Side effects of health care law
The Affordable Care Act has now gone into effect: We are finally able to see what it is going to do for health insurance.
The cost of my insurance between 2012 and 2014 went from $800 to $3,800, while the coverage remains the same. Does that sound like it is an improvement?
For those people who support the Affordable Care Act, would you support the idea of taxing people differently based on the type of car that you drive? The Affordable Care Act discriminates against those that have employer-provided health insurance and those that do not.
Due to the interaction between income and health insurance assistance, the premium tax assistance credit is phased out as income rises. A married couple with two children and a combined income of $50,000 would have their insurance premiums capped at 6.72 percent of income or $3,360; their premium tax assistance credit would be $8,640.
Now let’s assume that you pay for your health insurance, while your brother or sister has company-paid health insurance.
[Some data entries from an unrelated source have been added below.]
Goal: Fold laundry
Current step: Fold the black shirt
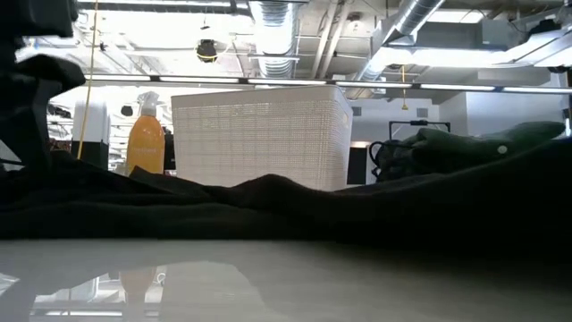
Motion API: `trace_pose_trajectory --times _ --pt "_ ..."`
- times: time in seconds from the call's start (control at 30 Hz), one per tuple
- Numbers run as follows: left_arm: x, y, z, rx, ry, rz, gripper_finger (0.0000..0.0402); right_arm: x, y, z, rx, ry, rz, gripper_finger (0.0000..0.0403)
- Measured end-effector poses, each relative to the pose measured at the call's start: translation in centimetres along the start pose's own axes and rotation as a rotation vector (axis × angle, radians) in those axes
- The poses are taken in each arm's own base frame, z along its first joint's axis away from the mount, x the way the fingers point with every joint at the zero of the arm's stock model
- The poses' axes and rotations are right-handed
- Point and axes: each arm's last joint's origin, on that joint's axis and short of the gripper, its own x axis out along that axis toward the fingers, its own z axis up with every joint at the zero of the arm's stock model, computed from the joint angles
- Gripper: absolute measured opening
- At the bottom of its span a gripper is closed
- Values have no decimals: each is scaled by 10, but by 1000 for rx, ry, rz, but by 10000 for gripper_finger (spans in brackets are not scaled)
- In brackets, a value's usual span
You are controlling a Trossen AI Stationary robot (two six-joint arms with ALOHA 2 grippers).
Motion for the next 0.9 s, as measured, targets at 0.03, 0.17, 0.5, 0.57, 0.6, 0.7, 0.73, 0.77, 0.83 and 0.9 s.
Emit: trace_pose_trajectory --times 0.03,0.17,0.5,0.57,0.6,0.7,0.73,0.77,0.83,0.9 --pt "2 1 -2 -3 16 17 175 0 0 0 1 0 -1 22" --pt "10 1 -4 -1 50 48 194 0 -1 0 -1 3 -3 23" --pt "17 11 4 -43 78 46 175 0 -2 0 -6 -1 -22 23" --pt "18 12 6 -59 97 19 163 0 -2 0 -6 -2 -23 23" --pt "19 12 7 -65 107 8 156 0 -2 0 -6 -2 -23 23" --pt "20 14 8 -76 114 4 127 0 -2 0 -6 -2 -23 24" --pt "20 15 8 -78 112 8 111 0 -2 0 -6 -2 -23 24" --pt "21 15 8 -77 111 9 94 0 -2 0 -6 -2 -23 24" --pt "21 15 9 -69 111 10 47 0 -2 0 -6 -2 -23 24" --pt "21 16 9 -73 113 11 13 0 -1 -1 -8 -3 -23 24"
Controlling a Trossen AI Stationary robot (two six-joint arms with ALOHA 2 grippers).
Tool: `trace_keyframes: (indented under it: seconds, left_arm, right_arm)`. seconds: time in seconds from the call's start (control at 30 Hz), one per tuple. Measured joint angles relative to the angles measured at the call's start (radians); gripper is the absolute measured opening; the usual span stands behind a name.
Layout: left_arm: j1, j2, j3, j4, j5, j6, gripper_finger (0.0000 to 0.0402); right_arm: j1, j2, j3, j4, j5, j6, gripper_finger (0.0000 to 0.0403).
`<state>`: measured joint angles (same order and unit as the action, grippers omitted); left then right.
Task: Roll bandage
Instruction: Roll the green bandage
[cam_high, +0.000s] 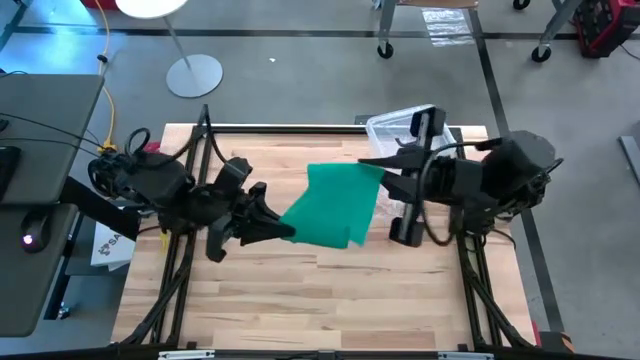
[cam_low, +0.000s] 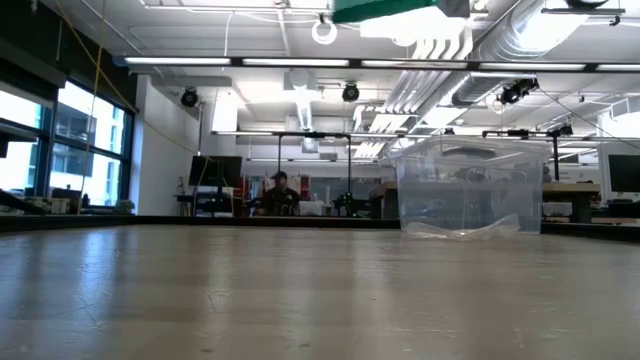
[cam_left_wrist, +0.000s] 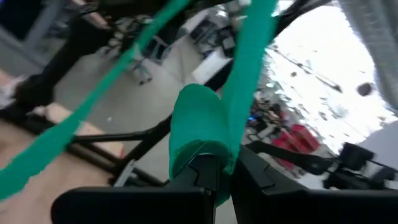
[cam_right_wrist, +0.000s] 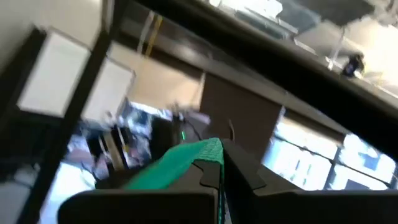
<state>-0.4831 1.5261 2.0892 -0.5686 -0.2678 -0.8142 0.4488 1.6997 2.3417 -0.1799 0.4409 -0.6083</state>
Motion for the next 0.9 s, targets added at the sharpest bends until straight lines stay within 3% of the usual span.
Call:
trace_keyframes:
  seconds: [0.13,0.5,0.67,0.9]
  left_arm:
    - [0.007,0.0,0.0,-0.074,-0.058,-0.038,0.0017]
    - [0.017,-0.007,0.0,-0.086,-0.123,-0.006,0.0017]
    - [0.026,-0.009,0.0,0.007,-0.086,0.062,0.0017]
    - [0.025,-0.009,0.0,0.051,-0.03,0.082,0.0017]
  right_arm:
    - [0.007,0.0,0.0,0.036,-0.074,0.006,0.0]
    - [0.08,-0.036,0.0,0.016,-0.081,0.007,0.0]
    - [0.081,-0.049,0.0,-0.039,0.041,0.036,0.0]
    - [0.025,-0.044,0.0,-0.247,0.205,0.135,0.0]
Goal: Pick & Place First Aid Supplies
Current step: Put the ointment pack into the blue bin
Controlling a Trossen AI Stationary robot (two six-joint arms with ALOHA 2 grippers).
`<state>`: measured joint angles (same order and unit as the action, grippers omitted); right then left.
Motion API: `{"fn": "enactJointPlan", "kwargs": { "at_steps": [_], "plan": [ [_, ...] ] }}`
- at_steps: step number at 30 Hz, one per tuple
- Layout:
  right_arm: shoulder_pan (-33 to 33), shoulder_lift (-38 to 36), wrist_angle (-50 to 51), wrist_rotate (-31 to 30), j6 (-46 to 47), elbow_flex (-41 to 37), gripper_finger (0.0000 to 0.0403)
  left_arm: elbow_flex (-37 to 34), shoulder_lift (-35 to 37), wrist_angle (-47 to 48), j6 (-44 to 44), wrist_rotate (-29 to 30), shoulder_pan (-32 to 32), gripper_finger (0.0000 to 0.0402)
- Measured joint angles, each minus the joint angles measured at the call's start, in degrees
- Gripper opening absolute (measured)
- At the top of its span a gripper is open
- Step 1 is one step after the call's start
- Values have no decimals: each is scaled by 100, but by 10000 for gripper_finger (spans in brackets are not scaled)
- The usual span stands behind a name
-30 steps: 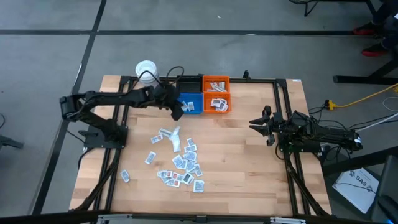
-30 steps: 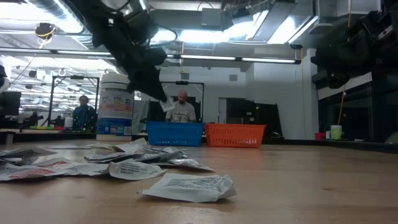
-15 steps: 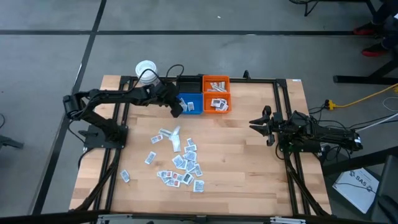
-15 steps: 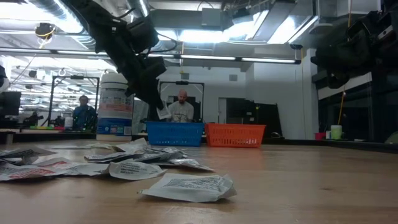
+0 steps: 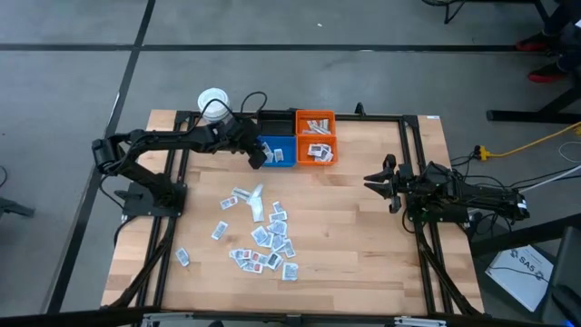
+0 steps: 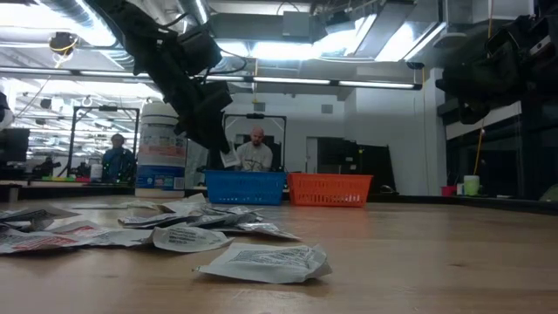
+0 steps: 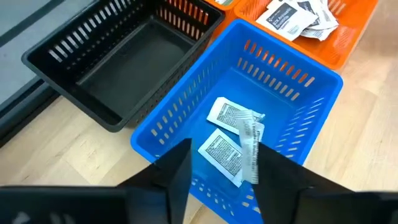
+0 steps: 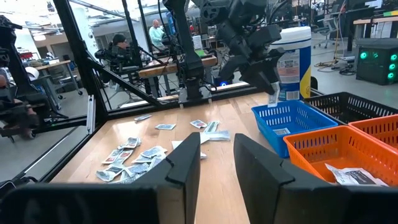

If both of you earned another $10,000 taking your income up to $60,000, your brother or sister would pay an additional $1,500 in taxes, while the maximum premium threshold would increase to $4,913, so you would be required to pay an additional $1,553 in health insurance premiums plus $1,500 in tax. Is it fair that on $10,000 one person is paying 15 percent, while the other is paying and additional 30.53 percent? If you honestly believe that, what other factors would you allow to determine who to discriminate against?
With a slight change in the law, our local union workers, police officers, firefighters and school teachers could all be discriminated against and forced to pay more in taxes under the Affordable Care Act, as could any other group.
The Affordable Care Act requires larger employers to report the value of employer-provided health insurance. Do you know what that information provides to the government? The amount of additional revenue it can raise by eliminating the tax-free fringe benefit that most of you enjoy now. In the end, the tax-free health care benefit that currently exists will be eliminated.
If this law is going to work as it has been presented, why not remove all exemptions and waivers that have been granted and implement the entire bill today? Both the president and Congress are ignoring a portion of the law that said that they had to purchase their insurance through an exchange.
Why should you care? Every person that chooses not to purchase insurance, refuses to pay the penalty that is actually a tax, and is smart enough to adjust their withholdings to have no federal refund will end up moving the date that you lose your tax-free health insurance a little bit earlier.
— Joe Coonce
Stop playing with federal services
The inability of our elected leaders in Washington to keep the federal government open is appalling. As a federal employee in Sullivan, I am proud to go to work each day to do my part for the country I love. I facilitate real estate transactions involving a Notice of Federal Tax Lien. Since I am not allowed to work, these transactions cannot take place. This means real estate sales and mortgage refinance transactions are being lost. This has a tangible impact upon those trying to sell homes or refinance to secure a lower interest rate.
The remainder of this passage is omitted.